FIRST THINGS FIRST: WHAT'S GOING ON RIGHT NOW?
1. CHECK THE SURF
Visual observations are the absolute BEST way to know what the surf is doing. Check the webcams and local reports. Even better, go look at the beach if it's easily accessible.
2. CHECK THE BUOYS AND LOLA NEARSHORES
You MUST learn how to read these! It is important to differentiate swells and know the difference between varying swell heights, periods, and direction. Often times a long period groundswell will be underlying a dominant local windswell. Be sure to look at the swell Period and Direction on the buoys...not just combined wave height! You will have to be able to decipher waves coming from different sources on the buoy readings (be sure to check the "Swell Only" tab too). Once you know how to pin point the various swells, you can learn which kind of direction and period waves are most favorable for your spot. Local knowledge is KEY in order for you to nail it down and where to go.
"If you were to start from scratch, you need a good amount of knowledge in weather prediction and oceanography. But that's why Surfline has made it easy for te average surfer to learn how to surf forecast themselves."

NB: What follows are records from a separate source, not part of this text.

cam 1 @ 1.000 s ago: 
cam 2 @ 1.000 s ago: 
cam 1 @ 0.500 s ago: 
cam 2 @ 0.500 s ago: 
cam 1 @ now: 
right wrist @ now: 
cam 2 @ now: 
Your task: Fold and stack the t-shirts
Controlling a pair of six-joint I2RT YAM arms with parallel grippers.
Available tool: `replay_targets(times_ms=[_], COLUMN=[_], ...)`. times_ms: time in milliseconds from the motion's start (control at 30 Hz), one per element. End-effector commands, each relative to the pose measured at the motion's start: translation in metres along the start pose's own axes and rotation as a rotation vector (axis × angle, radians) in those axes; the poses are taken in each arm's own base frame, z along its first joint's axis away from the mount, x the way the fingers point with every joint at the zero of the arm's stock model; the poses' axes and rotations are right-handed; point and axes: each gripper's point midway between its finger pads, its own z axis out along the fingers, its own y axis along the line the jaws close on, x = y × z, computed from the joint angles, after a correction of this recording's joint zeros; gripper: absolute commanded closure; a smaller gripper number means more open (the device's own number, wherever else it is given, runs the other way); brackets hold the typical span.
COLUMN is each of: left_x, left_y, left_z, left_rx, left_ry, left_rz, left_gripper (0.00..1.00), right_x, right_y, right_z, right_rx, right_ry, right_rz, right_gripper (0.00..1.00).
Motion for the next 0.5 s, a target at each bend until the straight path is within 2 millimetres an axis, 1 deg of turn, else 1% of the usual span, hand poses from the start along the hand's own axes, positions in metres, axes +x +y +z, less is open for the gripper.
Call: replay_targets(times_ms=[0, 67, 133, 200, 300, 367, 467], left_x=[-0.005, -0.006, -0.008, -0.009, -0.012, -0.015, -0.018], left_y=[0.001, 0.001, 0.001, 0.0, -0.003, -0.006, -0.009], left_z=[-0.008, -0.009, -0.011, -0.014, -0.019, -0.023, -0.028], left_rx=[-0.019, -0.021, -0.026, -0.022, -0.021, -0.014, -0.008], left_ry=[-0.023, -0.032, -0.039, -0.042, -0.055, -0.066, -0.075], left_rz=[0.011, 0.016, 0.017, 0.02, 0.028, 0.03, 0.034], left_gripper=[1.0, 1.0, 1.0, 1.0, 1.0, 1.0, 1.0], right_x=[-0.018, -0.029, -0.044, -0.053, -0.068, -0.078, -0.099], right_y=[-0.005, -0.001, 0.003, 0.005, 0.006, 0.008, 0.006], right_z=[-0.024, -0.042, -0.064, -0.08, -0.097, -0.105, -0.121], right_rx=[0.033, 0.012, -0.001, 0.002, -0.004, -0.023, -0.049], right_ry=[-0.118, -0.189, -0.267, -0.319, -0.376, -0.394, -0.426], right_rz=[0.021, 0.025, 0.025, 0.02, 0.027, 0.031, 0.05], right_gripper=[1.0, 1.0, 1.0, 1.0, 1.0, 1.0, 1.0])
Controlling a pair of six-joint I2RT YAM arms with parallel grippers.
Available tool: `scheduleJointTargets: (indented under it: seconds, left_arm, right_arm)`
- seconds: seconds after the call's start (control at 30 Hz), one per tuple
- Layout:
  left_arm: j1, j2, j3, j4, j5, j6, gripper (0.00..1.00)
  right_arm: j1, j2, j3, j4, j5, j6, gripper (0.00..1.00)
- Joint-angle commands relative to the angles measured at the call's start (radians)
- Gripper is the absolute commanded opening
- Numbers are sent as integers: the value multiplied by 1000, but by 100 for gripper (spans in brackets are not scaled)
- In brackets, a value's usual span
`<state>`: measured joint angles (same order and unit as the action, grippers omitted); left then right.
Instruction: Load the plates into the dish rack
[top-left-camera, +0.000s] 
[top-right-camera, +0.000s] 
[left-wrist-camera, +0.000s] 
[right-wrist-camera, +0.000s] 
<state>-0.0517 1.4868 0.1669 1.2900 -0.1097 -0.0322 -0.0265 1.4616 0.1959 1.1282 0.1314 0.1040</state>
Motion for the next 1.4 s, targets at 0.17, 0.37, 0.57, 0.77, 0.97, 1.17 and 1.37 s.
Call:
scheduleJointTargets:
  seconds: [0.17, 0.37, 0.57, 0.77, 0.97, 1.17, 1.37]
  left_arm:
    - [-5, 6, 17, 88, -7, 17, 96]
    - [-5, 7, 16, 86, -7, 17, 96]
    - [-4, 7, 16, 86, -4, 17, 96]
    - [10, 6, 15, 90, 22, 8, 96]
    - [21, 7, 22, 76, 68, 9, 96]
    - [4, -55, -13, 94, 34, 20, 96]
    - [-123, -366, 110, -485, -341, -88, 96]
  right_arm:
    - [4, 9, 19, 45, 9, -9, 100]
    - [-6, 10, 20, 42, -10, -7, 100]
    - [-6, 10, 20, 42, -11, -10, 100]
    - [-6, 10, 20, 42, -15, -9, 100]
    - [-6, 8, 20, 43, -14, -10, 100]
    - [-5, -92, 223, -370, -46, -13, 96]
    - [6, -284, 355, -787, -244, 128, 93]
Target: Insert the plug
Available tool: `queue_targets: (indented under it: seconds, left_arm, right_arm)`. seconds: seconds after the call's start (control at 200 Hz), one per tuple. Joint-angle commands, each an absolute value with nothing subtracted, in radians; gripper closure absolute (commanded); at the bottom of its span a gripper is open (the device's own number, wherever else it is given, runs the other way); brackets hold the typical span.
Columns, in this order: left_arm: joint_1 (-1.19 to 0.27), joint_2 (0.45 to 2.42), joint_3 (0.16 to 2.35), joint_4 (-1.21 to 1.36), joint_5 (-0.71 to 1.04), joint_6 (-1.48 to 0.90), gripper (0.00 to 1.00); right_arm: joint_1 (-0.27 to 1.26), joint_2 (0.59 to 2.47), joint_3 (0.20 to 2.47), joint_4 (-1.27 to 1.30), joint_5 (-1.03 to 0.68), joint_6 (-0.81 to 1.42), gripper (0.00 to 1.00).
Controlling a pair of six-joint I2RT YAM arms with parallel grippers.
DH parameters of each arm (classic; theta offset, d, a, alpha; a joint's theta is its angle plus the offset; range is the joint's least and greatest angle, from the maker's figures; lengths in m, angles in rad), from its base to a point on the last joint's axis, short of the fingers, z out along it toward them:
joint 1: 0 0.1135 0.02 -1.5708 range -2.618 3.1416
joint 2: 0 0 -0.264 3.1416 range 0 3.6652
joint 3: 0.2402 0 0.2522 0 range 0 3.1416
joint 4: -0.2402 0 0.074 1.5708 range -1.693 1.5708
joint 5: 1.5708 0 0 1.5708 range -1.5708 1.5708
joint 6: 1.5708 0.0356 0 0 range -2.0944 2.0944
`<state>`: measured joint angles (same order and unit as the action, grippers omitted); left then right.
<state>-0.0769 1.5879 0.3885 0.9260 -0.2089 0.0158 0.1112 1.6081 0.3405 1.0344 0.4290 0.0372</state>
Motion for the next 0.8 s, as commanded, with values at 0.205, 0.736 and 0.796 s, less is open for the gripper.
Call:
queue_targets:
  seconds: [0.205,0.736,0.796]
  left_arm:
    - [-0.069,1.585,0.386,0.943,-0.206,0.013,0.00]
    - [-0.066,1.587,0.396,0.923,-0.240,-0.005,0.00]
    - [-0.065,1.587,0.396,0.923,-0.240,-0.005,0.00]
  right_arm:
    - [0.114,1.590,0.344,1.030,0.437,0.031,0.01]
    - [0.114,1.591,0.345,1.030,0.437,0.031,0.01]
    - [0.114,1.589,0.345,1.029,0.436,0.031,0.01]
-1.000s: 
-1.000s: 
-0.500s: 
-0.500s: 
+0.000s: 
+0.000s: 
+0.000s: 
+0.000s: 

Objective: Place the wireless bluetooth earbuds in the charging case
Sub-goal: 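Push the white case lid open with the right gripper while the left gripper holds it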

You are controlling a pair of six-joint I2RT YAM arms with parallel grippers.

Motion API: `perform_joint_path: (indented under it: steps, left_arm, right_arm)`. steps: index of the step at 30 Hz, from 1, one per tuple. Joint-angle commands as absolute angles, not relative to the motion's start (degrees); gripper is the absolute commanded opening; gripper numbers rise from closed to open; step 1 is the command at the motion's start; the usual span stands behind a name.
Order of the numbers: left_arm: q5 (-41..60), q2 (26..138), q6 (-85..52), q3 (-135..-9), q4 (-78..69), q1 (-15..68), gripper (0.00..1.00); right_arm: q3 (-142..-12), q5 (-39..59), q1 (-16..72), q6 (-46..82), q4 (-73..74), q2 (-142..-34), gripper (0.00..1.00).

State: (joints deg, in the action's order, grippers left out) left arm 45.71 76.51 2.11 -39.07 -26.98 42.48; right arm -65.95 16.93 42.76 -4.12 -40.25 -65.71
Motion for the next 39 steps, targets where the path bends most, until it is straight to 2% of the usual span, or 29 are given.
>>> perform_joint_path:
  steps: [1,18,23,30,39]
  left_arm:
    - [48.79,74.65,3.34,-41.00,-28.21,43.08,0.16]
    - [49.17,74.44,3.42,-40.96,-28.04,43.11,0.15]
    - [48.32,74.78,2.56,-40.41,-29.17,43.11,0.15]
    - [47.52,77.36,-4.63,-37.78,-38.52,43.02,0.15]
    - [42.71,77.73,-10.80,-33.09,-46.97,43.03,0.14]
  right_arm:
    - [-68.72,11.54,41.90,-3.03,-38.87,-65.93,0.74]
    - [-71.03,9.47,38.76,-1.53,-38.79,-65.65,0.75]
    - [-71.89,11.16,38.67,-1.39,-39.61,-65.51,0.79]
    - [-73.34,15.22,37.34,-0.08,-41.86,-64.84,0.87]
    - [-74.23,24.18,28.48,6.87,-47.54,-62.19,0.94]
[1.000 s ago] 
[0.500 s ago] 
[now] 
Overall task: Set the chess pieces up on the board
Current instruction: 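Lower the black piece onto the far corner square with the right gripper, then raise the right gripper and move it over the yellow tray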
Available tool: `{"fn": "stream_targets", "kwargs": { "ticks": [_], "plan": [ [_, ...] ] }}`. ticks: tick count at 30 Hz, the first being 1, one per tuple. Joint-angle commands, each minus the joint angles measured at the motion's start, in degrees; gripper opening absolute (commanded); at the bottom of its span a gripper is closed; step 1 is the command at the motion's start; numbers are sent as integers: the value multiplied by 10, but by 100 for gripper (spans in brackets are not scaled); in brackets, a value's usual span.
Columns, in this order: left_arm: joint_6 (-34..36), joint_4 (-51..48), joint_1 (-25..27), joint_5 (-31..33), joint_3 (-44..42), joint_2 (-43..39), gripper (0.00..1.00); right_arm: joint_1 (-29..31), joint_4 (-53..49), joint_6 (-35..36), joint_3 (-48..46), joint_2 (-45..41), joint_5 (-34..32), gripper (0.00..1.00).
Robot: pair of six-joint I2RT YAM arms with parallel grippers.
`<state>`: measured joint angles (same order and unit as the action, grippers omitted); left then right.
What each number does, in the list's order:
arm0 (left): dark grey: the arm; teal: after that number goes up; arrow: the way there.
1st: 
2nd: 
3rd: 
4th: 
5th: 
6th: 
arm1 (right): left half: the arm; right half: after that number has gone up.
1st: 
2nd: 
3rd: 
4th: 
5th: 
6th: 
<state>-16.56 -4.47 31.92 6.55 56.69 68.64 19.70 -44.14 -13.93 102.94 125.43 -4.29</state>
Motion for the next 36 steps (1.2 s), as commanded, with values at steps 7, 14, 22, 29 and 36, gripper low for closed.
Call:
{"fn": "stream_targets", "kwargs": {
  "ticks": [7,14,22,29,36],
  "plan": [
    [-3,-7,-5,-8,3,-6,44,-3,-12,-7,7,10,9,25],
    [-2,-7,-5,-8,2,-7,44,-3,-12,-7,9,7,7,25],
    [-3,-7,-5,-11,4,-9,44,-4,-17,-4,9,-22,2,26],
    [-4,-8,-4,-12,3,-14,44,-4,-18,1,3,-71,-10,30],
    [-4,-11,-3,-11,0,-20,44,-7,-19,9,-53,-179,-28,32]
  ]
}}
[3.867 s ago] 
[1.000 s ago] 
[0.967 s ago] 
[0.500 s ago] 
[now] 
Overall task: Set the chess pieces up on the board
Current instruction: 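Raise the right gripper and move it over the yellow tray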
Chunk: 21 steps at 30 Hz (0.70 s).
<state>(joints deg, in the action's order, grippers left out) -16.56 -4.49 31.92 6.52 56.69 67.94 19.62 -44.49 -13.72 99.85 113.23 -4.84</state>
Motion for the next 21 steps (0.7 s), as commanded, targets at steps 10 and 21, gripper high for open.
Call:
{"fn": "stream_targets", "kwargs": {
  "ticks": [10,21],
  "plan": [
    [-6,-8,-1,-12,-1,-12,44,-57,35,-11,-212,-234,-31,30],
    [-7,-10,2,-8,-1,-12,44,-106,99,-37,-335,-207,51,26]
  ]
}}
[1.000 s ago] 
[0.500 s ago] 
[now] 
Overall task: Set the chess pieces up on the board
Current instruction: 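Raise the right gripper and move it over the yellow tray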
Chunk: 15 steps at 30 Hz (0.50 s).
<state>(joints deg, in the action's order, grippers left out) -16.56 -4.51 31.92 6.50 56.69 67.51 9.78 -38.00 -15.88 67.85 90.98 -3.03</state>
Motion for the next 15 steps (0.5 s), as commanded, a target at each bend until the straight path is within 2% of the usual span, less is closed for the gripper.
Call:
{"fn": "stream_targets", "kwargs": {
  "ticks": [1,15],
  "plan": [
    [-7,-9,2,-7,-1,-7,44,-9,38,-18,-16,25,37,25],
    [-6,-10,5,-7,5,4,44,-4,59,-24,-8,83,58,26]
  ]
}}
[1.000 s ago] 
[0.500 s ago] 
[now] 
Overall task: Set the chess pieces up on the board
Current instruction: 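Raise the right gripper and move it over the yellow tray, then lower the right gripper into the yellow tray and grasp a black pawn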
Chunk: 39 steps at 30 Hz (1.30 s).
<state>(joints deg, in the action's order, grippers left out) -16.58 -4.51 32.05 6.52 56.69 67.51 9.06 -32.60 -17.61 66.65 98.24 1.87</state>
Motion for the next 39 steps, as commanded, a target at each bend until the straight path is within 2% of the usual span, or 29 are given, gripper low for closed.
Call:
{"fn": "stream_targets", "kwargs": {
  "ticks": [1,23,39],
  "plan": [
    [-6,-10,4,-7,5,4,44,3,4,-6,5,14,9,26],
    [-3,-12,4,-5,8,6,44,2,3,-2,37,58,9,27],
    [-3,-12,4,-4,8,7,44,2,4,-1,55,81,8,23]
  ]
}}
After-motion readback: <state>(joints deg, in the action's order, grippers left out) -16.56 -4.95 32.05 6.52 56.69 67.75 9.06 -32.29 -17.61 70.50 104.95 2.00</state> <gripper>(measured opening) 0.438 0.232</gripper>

--Katie Jackson, Surfline's only female forecaster
3. CHECK THE WEATHER AND TIDE REPORT FOR THE REGION
This will help you gauge what the conditions will be doing. It may be clear skies and medium tide now, but will it be howling onshore winds and low tide in the afternoon? Know what the tide and wind trend is for the day. These are two variables that will very strongly affect your session. Every spot is different so know your break. When do the best tides and winds occur for your spot?
NOTE: IF YOU WANT A FORECAST HANDED TO YOU, SIMPLY READ THE WRITTEN FORECASTS.